> WORK INSTRUCTION
Pick out the lines in the listing below that contain the word "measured" and copy them.

─── SUPPLIED INFORMATION

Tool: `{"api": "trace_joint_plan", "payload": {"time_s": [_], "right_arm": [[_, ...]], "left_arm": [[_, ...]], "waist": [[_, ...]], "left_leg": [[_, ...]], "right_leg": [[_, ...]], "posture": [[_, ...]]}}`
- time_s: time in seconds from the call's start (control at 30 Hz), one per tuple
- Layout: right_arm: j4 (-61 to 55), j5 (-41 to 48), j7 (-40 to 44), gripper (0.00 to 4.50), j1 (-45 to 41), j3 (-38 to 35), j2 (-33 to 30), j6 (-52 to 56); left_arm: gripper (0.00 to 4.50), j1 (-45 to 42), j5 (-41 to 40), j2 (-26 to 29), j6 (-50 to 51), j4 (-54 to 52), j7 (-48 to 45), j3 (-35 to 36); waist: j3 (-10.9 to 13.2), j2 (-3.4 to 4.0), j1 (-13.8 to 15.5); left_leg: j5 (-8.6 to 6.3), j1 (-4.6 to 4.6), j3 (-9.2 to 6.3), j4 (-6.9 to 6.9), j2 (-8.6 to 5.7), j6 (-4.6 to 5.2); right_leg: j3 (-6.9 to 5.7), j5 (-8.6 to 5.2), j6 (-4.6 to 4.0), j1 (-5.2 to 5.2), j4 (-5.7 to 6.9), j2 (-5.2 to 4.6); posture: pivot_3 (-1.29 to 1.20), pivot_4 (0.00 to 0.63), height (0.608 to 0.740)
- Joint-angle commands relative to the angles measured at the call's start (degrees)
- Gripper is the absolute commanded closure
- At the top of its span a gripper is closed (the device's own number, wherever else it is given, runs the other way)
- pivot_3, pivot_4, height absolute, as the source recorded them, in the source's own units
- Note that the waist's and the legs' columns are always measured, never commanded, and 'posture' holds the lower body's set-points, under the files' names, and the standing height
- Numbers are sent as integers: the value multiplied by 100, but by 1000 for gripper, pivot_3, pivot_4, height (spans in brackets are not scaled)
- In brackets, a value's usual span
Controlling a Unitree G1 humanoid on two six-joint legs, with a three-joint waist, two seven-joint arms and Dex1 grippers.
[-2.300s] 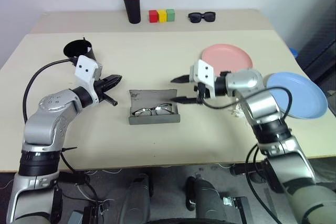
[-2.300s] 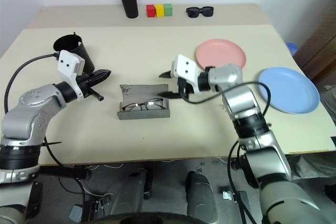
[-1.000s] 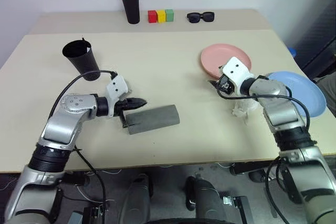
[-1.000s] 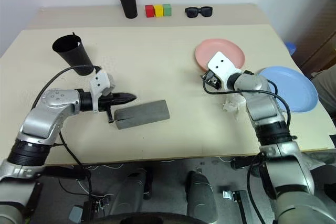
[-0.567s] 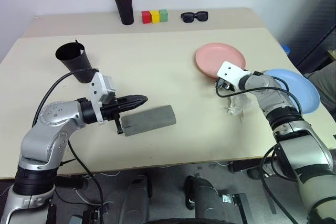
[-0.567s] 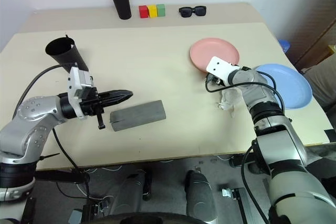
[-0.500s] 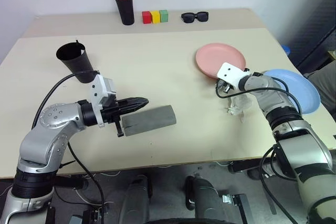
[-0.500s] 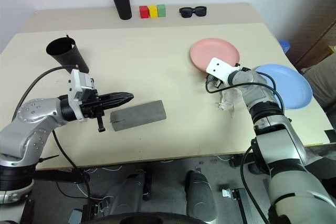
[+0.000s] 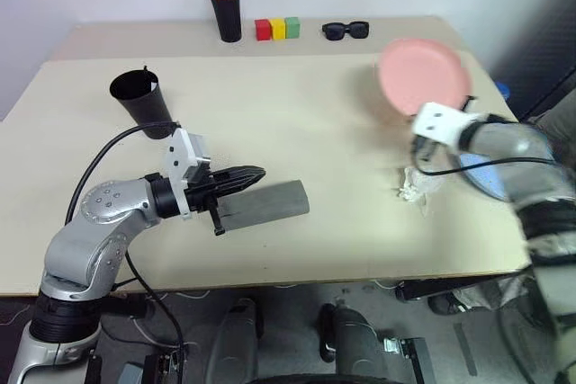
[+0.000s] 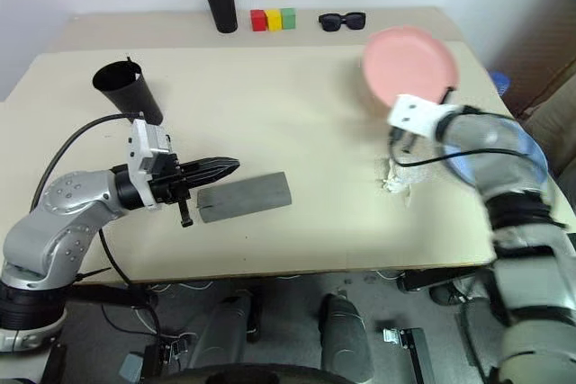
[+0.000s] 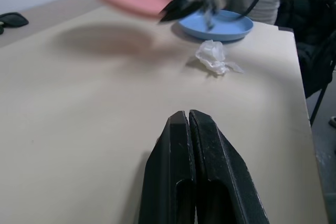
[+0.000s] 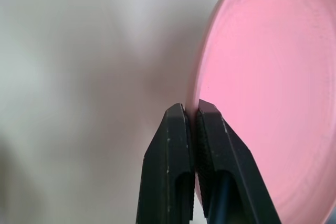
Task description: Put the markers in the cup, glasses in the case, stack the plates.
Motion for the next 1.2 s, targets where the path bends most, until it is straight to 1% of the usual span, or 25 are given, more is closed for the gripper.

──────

> PROBLEM SOLUTION
- Joint-angle commands relative to the angles measured at the call's start (degrees)
- Note that the waist's and the legs' columns are always measured, never commanded, and 'posture' holds the lower body's set-points, under the files' names, and the standing height

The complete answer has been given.